==== MATERIAL FOR THE TASK
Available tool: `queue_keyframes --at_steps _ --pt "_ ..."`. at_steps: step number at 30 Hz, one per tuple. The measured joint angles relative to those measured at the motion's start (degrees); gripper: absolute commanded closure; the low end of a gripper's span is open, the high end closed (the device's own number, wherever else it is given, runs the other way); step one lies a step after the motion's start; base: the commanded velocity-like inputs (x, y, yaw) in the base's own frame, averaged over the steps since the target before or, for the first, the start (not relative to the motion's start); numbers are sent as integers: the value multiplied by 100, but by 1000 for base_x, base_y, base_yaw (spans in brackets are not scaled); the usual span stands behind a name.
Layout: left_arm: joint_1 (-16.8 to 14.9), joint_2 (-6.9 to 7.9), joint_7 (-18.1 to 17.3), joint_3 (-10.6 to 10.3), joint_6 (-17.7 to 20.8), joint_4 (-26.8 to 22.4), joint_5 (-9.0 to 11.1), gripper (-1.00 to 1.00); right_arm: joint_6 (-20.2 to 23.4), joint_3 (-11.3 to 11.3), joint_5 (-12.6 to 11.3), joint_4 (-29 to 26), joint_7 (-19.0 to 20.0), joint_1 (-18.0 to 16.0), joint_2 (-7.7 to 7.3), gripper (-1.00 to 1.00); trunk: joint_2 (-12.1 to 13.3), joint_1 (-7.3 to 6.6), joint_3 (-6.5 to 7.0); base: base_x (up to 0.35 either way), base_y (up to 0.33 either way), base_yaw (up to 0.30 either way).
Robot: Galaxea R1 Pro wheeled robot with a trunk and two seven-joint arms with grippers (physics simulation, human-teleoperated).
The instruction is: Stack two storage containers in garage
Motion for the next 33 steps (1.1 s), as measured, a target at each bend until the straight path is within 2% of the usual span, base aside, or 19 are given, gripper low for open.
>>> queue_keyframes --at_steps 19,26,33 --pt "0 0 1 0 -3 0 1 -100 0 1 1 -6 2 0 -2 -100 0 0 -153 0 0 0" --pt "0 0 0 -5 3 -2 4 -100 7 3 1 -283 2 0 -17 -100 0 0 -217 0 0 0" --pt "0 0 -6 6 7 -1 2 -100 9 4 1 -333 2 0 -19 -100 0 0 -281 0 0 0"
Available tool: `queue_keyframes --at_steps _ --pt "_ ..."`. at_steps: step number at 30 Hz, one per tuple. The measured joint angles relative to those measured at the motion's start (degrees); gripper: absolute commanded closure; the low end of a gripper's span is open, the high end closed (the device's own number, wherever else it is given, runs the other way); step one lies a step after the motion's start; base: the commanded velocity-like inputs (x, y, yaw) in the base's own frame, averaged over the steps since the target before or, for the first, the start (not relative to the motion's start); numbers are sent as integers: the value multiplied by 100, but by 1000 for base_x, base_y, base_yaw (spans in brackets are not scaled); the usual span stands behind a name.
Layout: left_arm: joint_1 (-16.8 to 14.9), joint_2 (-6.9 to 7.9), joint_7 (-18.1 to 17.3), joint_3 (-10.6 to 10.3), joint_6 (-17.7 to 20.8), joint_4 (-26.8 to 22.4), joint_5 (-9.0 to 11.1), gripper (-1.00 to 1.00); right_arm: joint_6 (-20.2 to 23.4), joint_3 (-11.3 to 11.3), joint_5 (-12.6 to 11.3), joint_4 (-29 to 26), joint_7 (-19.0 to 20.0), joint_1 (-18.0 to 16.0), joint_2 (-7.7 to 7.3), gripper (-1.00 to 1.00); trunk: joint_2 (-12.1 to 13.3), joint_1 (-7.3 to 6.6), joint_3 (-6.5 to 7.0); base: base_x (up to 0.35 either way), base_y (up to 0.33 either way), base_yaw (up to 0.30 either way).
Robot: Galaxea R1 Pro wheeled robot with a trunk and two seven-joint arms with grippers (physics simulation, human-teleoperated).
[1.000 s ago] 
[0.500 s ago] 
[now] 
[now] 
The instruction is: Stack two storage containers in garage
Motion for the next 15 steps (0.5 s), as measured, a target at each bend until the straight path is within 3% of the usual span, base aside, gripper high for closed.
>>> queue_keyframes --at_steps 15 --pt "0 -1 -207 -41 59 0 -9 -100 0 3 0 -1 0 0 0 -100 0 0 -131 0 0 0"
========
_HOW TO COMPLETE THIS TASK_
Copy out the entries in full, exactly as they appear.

_PROBLEM SOLUTION_
Available tool: `queue_keyframes --at_steps _ --pt "_ ..."`. at_steps: step number at 30 Hz, one per tuple. The measured joint angles relative to those measured at the motion's start (degrees); gripper: absolute commanded closure; the low end of a gripper's span is open, the high end closed (the device's own number, wherever else it is given, runs the other way); step one lies a step after the motion's start; base: the commanded velocity-like inputs (x, y, yaw) in the base's own frame, averaged over the steps since the target before or, for the first, the start (not relative to the motion's start); numbers are sent as integers: the value multiplied by 100, but by 1000 for base_x, base_y, base_yaw (spans in brackets are not scaled); the usual span stands behind a name.
Layout: left_arm: joint_1 (-16.8 to 14.9), joint_2 (-6.9 to 7.9), joint_7 (-18.1 to 17.3), joint_3 (-10.6 to 10.3), joint_6 (-17.7 to 20.8), joint_4 (-26.8 to 22.4), joint_5 (-9.0 to 11.1), gripper (-1.00 to 1.00); right_arm: joint_6 (-20.2 to 23.4), joint_3 (-11.3 to 11.3), joint_5 (-12.6 to 11.3), joint_4 (-29 to 26), joint_7 (-19.0 to 20.0), joint_1 (-18.0 to 16.0), joint_2 (-7.7 to 7.3), gripper (-1.00 to 1.00); trunk: joint_2 (-12.1 to 13.3), joint_1 (-7.3 to 6.6), joint_3 (-6.5 to 7.0); base: base_x (up to 0.35 either way), base_y (up to 0.33 either way), base_yaw (up to 0.30 either way).
Robot: Galaxea R1 Pro wheeled robot with a trunk and two seven-joint arms with grippers (physics simulation, human-teleoperated).
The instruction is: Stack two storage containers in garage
Motion for the next 33 steps (1.1 s), as measured, a target at each bend until the straight path is within 2% of the usual span, base aside, or 19 are given, gripper low for open.
>>> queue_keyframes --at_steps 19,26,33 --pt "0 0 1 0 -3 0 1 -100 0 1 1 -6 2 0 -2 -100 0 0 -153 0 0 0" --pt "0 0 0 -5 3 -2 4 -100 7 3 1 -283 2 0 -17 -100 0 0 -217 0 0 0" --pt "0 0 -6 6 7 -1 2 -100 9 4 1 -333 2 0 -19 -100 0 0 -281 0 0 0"
Available tool: `queue_keyframes --at_steps _ --pt "_ ..."`. at_steps: step number at 30 Hz, one per tuple. The measured joint angles relative to those measured at the motion's start (degrees); gripper: absolute commanded closure; the low end of a gripper's span is open, the high end closed (the device's own number, wherever else it is given, runs the other way); step one lies a step after the motion's start; base: the commanded velocity-like inputs (x, y, yaw) in the base's own frame, averaged over the steps since the target before or, for the first, the start (not relative to the motion's start); numbers are sent as integers: the value multiplied by 100, but by 1000 for base_x, base_y, base_yaw (spans in brackets are not scaled); the usual span stands behind a name.
Layout: left_arm: joint_1 (-16.8 to 14.9), joint_2 (-6.9 to 7.9), joint_7 (-18.1 to 17.3), joint_3 (-10.6 to 10.3), joint_6 (-17.7 to 20.8), joint_4 (-26.8 to 22.4), joint_5 (-9.0 to 11.1), gripper (-1.00 to 1.00); right_arm: joint_6 (-20.2 to 23.4), joint_3 (-11.3 to 11.3), joint_5 (-12.6 to 11.3), joint_4 (-29 to 26), joint_7 (-19.0 to 20.0), joint_1 (-18.0 to 16.0), joint_2 (-7.7 to 7.3), gripper (-1.00 to 1.00); trunk: joint_2 (-12.1 to 13.3), joint_1 (-7.3 to 6.6), joint_3 (-6.5 to 7.0); base: base_x (up to 0.35 either way), base_y (up to 0.33 either way), base_yaw (up to 0.30 either way).
Robot: Galaxea R1 Pro wheeled robot with a trunk and two seven-joint arms with grippers (physics simulation, human-teleoperated).
[1.000 s ago] 
[0.500 s ago] 
[now] 
[now] 
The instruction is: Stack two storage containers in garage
Motion for the next 15 steps (0.5 s), as measured, a target at each bend until the straight path is within 3% of the usual span, base aside, gripper high for closed.
>>> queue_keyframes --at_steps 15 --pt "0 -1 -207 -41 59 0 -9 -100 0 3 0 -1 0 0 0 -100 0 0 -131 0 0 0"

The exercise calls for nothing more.